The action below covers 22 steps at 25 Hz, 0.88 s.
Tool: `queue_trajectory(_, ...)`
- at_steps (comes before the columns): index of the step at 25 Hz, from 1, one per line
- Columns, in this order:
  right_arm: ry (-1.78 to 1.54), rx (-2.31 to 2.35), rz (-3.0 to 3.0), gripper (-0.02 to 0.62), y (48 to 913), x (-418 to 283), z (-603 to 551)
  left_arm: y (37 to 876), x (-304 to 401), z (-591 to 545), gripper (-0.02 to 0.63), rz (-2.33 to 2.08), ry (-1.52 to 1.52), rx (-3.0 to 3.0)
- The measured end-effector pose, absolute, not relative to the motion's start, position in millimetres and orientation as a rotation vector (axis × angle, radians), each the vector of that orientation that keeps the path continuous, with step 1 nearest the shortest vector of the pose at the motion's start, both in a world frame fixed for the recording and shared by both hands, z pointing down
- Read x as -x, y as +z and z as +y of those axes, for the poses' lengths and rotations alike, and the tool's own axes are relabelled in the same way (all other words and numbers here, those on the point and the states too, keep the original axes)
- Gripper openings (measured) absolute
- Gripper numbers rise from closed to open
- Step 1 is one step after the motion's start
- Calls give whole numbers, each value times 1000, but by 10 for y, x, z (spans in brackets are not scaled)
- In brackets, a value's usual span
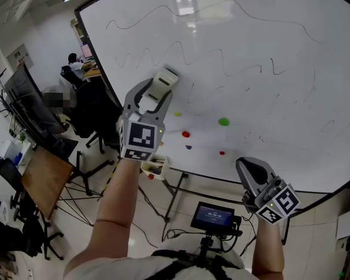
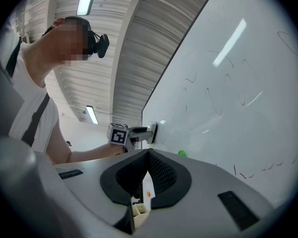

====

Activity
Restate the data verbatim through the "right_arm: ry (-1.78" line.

Reply to the task
The action below covers 22 steps at 25 Hz, 0.88 s.
Tool: `queue_trajectory(_, ...)`
- at_steps (comes before the columns): index of the step at 25 Hz, from 1, one per line
- Columns, in this order:
  right_arm: ry (-1.78 to 1.54), rx (-2.31 to 2.35), rz (-3.0 to 3.0), gripper (-0.02 to 0.62), y (48 to 913), x (-418 to 283), z (-603 to 551)

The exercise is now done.